| PROMPT |
Return, with both end lines included, exactly what the data below holds from the line with "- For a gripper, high" through the line with "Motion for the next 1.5", though not the pictures.

| RECORDS SHOWN |
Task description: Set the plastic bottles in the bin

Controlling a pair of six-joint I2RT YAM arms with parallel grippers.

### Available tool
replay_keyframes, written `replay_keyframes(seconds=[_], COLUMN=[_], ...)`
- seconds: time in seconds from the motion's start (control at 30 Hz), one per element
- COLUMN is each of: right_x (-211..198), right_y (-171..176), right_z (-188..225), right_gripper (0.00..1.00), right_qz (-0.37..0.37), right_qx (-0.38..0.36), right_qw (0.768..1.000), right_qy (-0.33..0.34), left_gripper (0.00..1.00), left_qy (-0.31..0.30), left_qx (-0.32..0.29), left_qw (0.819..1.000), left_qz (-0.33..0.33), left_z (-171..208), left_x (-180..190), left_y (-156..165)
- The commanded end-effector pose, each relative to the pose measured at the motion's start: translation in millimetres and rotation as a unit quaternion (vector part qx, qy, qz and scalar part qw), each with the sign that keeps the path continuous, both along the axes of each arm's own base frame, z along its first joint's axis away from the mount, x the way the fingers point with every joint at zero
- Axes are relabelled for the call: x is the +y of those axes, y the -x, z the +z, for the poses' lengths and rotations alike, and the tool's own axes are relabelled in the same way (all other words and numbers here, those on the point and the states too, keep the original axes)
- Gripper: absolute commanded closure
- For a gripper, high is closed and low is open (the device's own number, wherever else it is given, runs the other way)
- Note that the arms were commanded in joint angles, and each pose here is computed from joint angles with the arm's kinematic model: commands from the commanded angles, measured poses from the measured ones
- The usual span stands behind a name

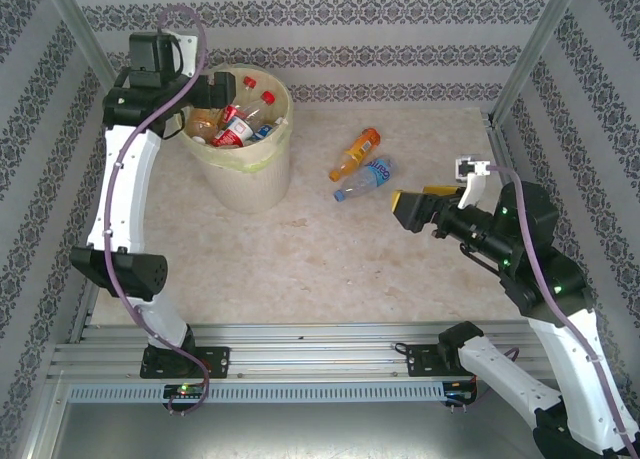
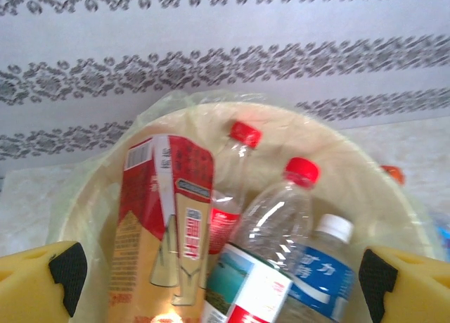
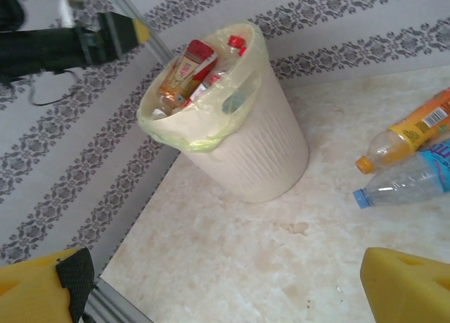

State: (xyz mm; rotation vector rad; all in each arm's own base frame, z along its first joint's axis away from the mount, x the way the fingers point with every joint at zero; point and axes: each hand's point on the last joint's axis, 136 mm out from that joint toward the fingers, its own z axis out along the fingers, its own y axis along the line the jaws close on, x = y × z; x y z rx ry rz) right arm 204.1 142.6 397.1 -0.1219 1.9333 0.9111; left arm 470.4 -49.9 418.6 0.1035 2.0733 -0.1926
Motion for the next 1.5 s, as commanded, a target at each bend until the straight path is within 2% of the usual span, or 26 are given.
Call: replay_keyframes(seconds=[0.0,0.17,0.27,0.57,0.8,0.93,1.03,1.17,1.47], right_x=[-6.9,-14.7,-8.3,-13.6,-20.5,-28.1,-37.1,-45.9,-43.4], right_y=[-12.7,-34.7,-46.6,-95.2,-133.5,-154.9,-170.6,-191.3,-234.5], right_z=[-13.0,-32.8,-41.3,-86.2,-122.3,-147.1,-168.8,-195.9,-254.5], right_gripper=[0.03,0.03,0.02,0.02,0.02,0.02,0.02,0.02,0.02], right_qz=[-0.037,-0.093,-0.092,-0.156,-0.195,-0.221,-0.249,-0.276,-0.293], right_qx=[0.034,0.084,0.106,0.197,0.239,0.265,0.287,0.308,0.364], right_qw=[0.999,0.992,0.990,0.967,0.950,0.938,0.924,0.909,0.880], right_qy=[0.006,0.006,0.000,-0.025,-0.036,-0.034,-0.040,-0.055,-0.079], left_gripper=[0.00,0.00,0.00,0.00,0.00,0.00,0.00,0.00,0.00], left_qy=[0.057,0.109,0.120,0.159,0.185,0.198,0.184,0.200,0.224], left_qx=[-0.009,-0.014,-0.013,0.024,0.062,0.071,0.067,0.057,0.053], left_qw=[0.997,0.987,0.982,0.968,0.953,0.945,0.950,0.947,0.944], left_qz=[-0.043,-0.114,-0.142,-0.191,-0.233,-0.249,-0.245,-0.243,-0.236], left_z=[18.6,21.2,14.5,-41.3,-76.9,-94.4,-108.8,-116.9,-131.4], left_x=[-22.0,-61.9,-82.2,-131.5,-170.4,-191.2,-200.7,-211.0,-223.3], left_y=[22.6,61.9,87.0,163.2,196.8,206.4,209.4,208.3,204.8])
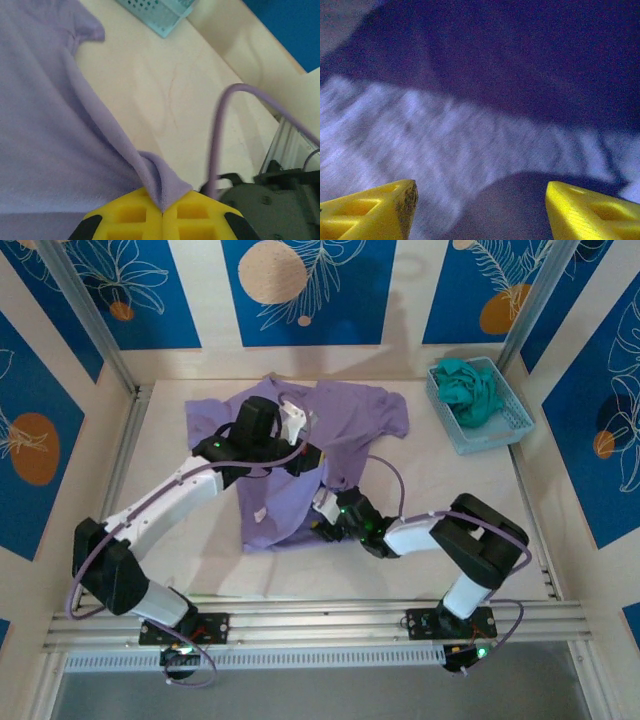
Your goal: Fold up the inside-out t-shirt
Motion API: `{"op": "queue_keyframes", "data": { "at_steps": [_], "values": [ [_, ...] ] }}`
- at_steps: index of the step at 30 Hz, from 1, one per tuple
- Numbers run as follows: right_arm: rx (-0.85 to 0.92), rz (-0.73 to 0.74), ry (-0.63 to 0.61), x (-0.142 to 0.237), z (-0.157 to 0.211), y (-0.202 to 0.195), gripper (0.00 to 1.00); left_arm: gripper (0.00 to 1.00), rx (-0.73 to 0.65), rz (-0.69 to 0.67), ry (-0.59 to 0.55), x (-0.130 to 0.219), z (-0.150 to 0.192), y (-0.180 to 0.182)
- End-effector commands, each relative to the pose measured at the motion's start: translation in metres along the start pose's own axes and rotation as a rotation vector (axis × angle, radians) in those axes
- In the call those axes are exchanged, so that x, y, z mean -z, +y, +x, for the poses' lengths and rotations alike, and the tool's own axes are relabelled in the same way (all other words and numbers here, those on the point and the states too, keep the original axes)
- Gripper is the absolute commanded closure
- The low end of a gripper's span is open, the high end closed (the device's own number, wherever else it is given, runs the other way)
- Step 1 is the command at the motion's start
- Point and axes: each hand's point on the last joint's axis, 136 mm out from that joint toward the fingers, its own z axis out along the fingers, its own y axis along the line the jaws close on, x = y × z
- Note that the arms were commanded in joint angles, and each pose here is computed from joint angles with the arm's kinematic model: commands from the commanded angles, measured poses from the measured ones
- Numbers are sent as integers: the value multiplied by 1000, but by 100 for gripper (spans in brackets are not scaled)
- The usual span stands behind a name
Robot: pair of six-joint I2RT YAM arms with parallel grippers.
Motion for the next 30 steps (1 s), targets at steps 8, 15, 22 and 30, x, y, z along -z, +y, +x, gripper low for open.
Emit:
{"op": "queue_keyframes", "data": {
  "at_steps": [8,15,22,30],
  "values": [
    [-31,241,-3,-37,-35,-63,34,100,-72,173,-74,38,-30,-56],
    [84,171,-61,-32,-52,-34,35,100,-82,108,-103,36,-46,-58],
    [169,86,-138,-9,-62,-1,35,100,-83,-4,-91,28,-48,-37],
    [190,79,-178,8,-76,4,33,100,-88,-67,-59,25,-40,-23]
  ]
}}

| EXERCISE RESULT |
- For a gripper, high is closed and low is open (the device's own number, wherever else it is given, runs the other way)
- Note that the arms were commanded in joint angles, and each pose here is computed from joint angles with the arm's kinematic model: commands from the commanded angles, measured poses from the measured ones
- The usual span stands behind a name


State: (xyz mm; rotation vector rad; all in each arm's own base frame, z along its first joint's axis away from the mount, x the way the fingers point with every joint at zero; point and axes: each hand's point on the last joint's axis, 136 mm out from that joint toward the fingers, its own z axis out along the fingers, its own y axis along the line the jaws close on, x = y × z; x y z rx ry rz) right arm 204.1 142.6 397.1 -0.1219 1.9333 0.9111; left arm 470.4 -49.9 418.6 0.1035 2.0733 -0.1926
Motion for the next 1.5 s, as commanded, a target at each bend until the straight path is within 2% of the usual span, or 26 are given.

Nothing else is part of this output.